With the first two options I said Kafka can commit offsets to itself but I didn't fully explain where it stores them. There are actually two possible locations: ZooKeeper or Kafka itself. In earlier versions ZooKeeper was the only option, but it was found not to perform so well at this job, hence the addition of the Kafka option in 0.8.2. The ZooKeeper support remains in place to support upgrading older clients; Kafka is the default in newer versions and there isn't any configuration you need to set. What's quite neat is that offsets are actually just stored in compacted topics (we'll cover log compaction really soon). The last paragraph of the Offset Management section of the 0.8.2 announcement has a little bit more on this; it's not essential reading, but it is interesting.

Consumer groups

In the description I gave of what a distributed log is, I said that Kafka can't be categorised as providing publish--subscribe XOR typical message queue semantics (where publish--subscribe means every subscriber receives a copy of a given message, while "typical message queue semantics" means each message is delivered to only one recipient).

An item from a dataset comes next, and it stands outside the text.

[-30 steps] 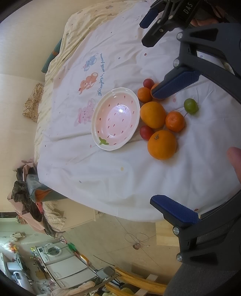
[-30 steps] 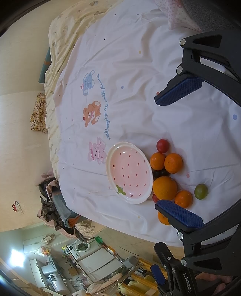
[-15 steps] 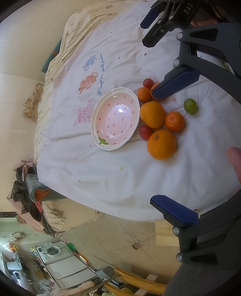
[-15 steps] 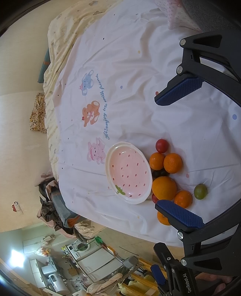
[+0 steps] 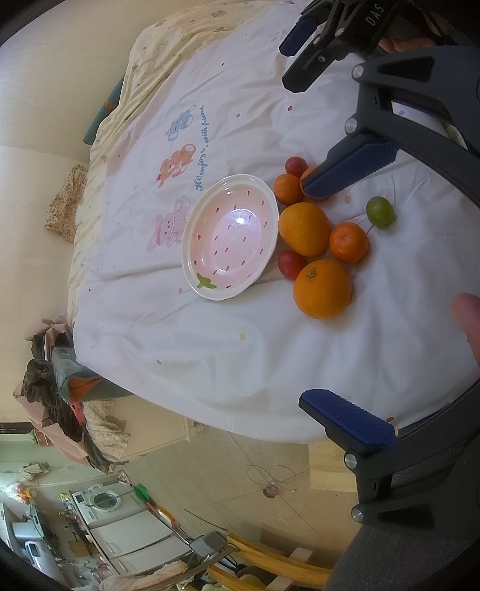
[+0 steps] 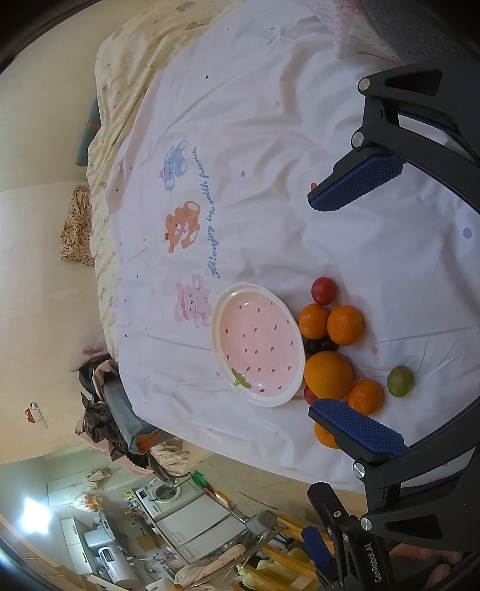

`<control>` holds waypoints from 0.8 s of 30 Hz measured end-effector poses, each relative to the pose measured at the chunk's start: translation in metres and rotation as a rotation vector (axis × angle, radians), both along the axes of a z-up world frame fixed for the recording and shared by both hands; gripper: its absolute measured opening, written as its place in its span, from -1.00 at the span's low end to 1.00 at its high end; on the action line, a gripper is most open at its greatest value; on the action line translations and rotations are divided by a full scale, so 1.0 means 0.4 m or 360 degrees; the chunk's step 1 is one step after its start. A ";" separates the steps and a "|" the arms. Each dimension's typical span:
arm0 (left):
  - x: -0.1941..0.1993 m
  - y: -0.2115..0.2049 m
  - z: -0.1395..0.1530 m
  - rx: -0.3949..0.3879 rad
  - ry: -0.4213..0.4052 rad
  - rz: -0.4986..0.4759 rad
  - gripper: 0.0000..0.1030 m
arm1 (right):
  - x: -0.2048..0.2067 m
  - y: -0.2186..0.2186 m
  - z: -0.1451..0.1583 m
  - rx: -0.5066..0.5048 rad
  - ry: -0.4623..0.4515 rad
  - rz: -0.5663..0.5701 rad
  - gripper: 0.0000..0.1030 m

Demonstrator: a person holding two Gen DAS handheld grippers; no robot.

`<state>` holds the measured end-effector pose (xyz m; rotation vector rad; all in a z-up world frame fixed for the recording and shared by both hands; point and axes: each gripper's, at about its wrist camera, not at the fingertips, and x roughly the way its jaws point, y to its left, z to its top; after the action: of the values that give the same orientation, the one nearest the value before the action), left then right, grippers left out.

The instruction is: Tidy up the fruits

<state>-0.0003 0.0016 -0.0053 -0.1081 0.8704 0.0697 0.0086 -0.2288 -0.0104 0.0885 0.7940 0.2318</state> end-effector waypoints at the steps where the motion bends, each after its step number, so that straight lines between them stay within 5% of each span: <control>1: 0.000 0.000 -0.001 0.0001 -0.0001 0.0000 0.99 | 0.000 0.000 0.000 -0.0001 0.0001 -0.0001 1.00; 14: -0.001 0.001 -0.003 -0.0001 0.0015 0.0008 0.99 | 0.001 -0.003 0.001 0.0005 0.0001 -0.0009 1.00; 24: 0.062 0.030 -0.010 0.0001 0.0267 0.0062 0.99 | 0.061 -0.019 0.013 0.0054 0.0191 0.0047 1.00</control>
<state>0.0245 0.0135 -0.0092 -0.1199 1.0361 0.1170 0.0330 -0.2365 -0.0050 0.1238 0.9113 0.2700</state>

Consumer groups are key to Kafka's flexibility here. When a consumer subscribes to a topic it specifies a consumer group to subscribe as. The existence of a consumer group is implied by using its name during subscription; no explicit creation is required.

A consumer group can also be thought of as as "logical subscriber" in publish--subscribe terminology. What this means is that every consumer group that is subscribed to a topic will receive a copy of each message published to that topic (within the bounds of the offsets each consumer within the group reads from). But within a given consumer group the behaviour is like a message queue: each incoming message is delivered to exactly one of the group's consumers. This behaviour can be used to distribute the work of processing messages across multiple consumer nodes.

Kafka implements this consumer group functionality using partitions. Depending on how you use them it may or may not be important that you understand the consequences this has for how messages are distributed within consumer groups and the ordering guarantees your consumers get. If in doubt, this is something that probably is worth knowing; the Kafka documentation's consumers section has more.

Use of ZooKeeper

There's not much that needs to be said about ZooKeeper from the perspective of writing Kafka producers and consumers, which is the perspective this post is written from and for. What you should know is that Kafka does require ZooKeeper. It's not an option. For working with Kafka from other perspectives you will no doubt need to know more, but this is not the post that can tell you those things. The TL;DR is this: Kafka uses ZooKeeper for basically ALL THE METADATA, with topic offsets being one notable exception.

Log compaction

Log compaction is a neat feature that can be used with keyed messages, but it's not the commonly used mode of operation [citation needed]. That combined with the fact that none of the other above concepts depend on it is why I'm describing it last.

When topics running in the normal mode of operation (the mode is called 'delete') reach their configured length bound (whether that be a time and/or space bound), messages are deleted from the tail of the log.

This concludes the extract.